## WORK TO COMPLETE
All the data must be output exactly as given.

## Data items
+++
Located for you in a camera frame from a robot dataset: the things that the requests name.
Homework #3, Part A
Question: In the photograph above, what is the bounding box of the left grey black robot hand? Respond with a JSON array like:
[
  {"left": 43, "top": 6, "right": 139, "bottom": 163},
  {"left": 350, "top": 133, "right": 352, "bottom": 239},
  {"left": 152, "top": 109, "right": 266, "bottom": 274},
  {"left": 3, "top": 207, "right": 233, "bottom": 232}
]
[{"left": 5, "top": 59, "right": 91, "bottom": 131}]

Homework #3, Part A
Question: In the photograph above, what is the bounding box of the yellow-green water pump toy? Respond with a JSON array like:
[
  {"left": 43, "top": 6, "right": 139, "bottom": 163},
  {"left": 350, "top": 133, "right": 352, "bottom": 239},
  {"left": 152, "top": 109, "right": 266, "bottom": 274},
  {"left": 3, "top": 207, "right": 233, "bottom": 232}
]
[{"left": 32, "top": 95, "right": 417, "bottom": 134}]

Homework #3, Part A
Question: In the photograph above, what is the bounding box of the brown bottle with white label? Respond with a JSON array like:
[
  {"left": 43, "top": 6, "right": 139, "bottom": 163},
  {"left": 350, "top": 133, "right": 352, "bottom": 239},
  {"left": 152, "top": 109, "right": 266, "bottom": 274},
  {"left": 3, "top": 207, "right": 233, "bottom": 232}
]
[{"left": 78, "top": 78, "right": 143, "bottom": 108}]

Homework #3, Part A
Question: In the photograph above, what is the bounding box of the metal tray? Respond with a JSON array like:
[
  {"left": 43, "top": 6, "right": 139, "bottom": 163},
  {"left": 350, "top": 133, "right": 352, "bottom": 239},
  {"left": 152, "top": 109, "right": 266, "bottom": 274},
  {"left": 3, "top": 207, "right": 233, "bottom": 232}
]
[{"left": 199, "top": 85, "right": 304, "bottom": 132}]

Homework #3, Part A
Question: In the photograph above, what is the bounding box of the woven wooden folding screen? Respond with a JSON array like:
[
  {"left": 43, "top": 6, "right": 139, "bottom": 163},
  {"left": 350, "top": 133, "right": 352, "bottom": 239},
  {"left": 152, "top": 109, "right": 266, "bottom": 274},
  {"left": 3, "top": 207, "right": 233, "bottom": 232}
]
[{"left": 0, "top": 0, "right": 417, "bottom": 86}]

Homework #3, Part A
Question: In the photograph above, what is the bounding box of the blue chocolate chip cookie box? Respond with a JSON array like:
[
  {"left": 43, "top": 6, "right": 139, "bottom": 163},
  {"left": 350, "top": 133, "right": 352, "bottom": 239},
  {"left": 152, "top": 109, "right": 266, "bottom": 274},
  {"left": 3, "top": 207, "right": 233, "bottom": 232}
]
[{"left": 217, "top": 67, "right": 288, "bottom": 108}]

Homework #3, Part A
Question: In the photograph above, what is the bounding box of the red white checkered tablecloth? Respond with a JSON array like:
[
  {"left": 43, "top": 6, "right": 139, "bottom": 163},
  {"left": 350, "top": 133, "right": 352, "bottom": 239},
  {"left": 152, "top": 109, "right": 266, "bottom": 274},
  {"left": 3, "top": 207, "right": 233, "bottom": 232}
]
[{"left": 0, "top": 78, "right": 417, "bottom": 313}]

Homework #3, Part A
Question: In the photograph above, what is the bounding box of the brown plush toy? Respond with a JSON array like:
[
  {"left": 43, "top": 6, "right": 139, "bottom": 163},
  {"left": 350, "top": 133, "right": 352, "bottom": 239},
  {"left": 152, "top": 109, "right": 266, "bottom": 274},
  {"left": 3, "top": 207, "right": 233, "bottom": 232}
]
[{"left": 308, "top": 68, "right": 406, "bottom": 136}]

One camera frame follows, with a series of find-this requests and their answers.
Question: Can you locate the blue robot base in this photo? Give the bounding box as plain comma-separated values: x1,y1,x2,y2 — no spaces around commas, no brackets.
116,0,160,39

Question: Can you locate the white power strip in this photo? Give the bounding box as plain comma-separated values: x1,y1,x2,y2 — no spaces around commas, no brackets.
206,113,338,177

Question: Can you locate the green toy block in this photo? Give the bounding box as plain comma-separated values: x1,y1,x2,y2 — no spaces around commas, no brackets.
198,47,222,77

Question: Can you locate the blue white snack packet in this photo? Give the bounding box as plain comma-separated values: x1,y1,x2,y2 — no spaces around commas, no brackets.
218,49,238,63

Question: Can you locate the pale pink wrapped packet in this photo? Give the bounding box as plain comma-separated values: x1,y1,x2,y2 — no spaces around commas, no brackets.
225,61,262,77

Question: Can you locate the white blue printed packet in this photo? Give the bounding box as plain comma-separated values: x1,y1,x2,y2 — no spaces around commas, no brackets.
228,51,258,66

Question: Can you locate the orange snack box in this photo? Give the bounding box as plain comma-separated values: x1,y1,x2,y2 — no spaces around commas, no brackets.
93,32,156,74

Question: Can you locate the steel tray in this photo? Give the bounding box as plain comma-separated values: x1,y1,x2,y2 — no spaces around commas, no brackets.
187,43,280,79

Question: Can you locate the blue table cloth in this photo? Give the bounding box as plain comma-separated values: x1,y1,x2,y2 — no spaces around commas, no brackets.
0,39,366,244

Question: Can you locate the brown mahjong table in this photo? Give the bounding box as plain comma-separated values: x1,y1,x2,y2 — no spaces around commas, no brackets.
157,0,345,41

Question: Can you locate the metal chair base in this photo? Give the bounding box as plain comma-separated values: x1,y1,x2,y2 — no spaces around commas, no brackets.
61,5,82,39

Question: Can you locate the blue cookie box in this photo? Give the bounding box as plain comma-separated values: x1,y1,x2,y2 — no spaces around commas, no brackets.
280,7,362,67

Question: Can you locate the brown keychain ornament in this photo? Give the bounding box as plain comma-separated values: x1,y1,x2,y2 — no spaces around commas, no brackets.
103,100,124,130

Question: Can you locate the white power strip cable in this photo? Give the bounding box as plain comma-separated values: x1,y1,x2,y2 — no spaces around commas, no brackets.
+++
## TASK RESULT
Located for you in a camera frame from a robot dataset: the things that the requests name.
Homework #3, Part A
Question: In the photograph above, what is the bounding box of the left grey black robot hand? Respond with a JSON array like:
[
  {"left": 43, "top": 6, "right": 139, "bottom": 163},
  {"left": 350, "top": 133, "right": 352, "bottom": 239},
  {"left": 152, "top": 109, "right": 266, "bottom": 274},
  {"left": 3, "top": 207, "right": 233, "bottom": 232}
]
[{"left": 5, "top": 59, "right": 91, "bottom": 131}]

Homework #3, Part A
Question: In the photograph above, what is the bounding box of the yellow-green water pump toy? Respond with a JSON array like:
[
  {"left": 43, "top": 6, "right": 139, "bottom": 163},
  {"left": 350, "top": 133, "right": 352, "bottom": 239},
  {"left": 152, "top": 109, "right": 266, "bottom": 274},
  {"left": 3, "top": 207, "right": 233, "bottom": 232}
]
[{"left": 32, "top": 95, "right": 417, "bottom": 134}]

Homework #3, Part A
Question: In the photograph above, what is the bounding box of the brown bottle with white label? Respond with a JSON array like:
[
  {"left": 43, "top": 6, "right": 139, "bottom": 163},
  {"left": 350, "top": 133, "right": 352, "bottom": 239},
  {"left": 152, "top": 109, "right": 266, "bottom": 274},
  {"left": 3, "top": 207, "right": 233, "bottom": 232}
]
[{"left": 78, "top": 78, "right": 143, "bottom": 108}]

Homework #3, Part A
Question: In the photograph above, what is the bounding box of the metal tray? Respond with a JSON array like:
[
  {"left": 43, "top": 6, "right": 139, "bottom": 163},
  {"left": 350, "top": 133, "right": 352, "bottom": 239},
  {"left": 152, "top": 109, "right": 266, "bottom": 274},
  {"left": 3, "top": 207, "right": 233, "bottom": 232}
]
[{"left": 199, "top": 85, "right": 304, "bottom": 132}]

Homework #3, Part A
Question: In the photograph above, what is the bounding box of the woven wooden folding screen? Respond with a JSON array like:
[
  {"left": 43, "top": 6, "right": 139, "bottom": 163},
  {"left": 350, "top": 133, "right": 352, "bottom": 239},
  {"left": 152, "top": 109, "right": 266, "bottom": 274},
  {"left": 3, "top": 207, "right": 233, "bottom": 232}
]
[{"left": 0, "top": 0, "right": 417, "bottom": 86}]

Homework #3, Part A
Question: In the photograph above, what is the bounding box of the blue chocolate chip cookie box? Respond with a JSON array like:
[
  {"left": 43, "top": 6, "right": 139, "bottom": 163},
  {"left": 350, "top": 133, "right": 352, "bottom": 239},
  {"left": 152, "top": 109, "right": 266, "bottom": 274},
  {"left": 3, "top": 207, "right": 233, "bottom": 232}
]
[{"left": 217, "top": 67, "right": 288, "bottom": 108}]

Homework #3, Part A
Question: In the photograph above, what is the bounding box of the red white checkered tablecloth? Respond with a JSON array like:
[
  {"left": 43, "top": 6, "right": 139, "bottom": 163},
  {"left": 350, "top": 133, "right": 352, "bottom": 239},
  {"left": 152, "top": 109, "right": 266, "bottom": 274},
  {"left": 3, "top": 207, "right": 233, "bottom": 232}
]
[{"left": 0, "top": 78, "right": 417, "bottom": 313}]

Homework #3, Part A
Question: In the photograph above, what is the bounding box of the brown plush toy? Respond with a JSON array like:
[
  {"left": 43, "top": 6, "right": 139, "bottom": 163},
  {"left": 350, "top": 133, "right": 352, "bottom": 239},
  {"left": 152, "top": 109, "right": 266, "bottom": 274},
  {"left": 3, "top": 207, "right": 233, "bottom": 232}
]
[{"left": 308, "top": 68, "right": 406, "bottom": 136}]

One camera frame follows, with a series of find-this requests and their answers.
Question: Can you locate the blue robot base in this photo? Give the bounding box as plain comma-separated values: x1,y1,x2,y2 — no spaces around commas, no brackets.
116,0,160,39

Question: Can you locate the white power strip in this photo? Give the bounding box as plain comma-separated values: x1,y1,x2,y2 — no spaces around commas, no brackets.
206,113,338,177

Question: Can you locate the green toy block in this photo? Give the bounding box as plain comma-separated values: x1,y1,x2,y2 — no spaces around commas, no brackets.
198,47,222,77

Question: Can you locate the blue white snack packet in this photo? Give the bounding box as plain comma-separated values: x1,y1,x2,y2 — no spaces around commas, no brackets.
218,49,238,63

Question: Can you locate the pale pink wrapped packet in this photo? Give the bounding box as plain comma-separated values: x1,y1,x2,y2 — no spaces around commas, no brackets.
225,61,262,77

Question: Can you locate the white blue printed packet in this photo? Give the bounding box as plain comma-separated values: x1,y1,x2,y2 — no spaces around commas, no brackets.
228,51,258,66

Question: Can you locate the orange snack box in this photo? Give the bounding box as plain comma-separated values: x1,y1,x2,y2 — no spaces around commas, no brackets.
93,32,156,74

Question: Can you locate the steel tray in this photo? Give the bounding box as plain comma-separated values: x1,y1,x2,y2 — no spaces around commas, no brackets.
187,43,280,79

Question: Can you locate the blue table cloth in this photo? Give the bounding box as plain comma-separated values: x1,y1,x2,y2 — no spaces around commas, no brackets.
0,39,366,244

Question: Can you locate the brown mahjong table in this photo? Give the bounding box as plain comma-separated values: x1,y1,x2,y2 — no spaces around commas, no brackets.
157,0,345,41

Question: Can you locate the metal chair base in this photo? Give the bounding box as plain comma-separated values: x1,y1,x2,y2 — no spaces around commas, no brackets.
61,5,82,39

Question: Can you locate the blue cookie box in this photo? Give the bounding box as plain comma-separated values: x1,y1,x2,y2 — no spaces around commas, no brackets.
280,7,362,67

Question: Can you locate the brown keychain ornament in this photo? Give the bounding box as plain comma-separated values: x1,y1,x2,y2 — no spaces around commas, no brackets.
103,100,124,130

Question: Can you locate the white power strip cable in this photo? Give the bounding box as plain comma-separated values: x1,y1,x2,y2 — no spaces around commas, no brackets.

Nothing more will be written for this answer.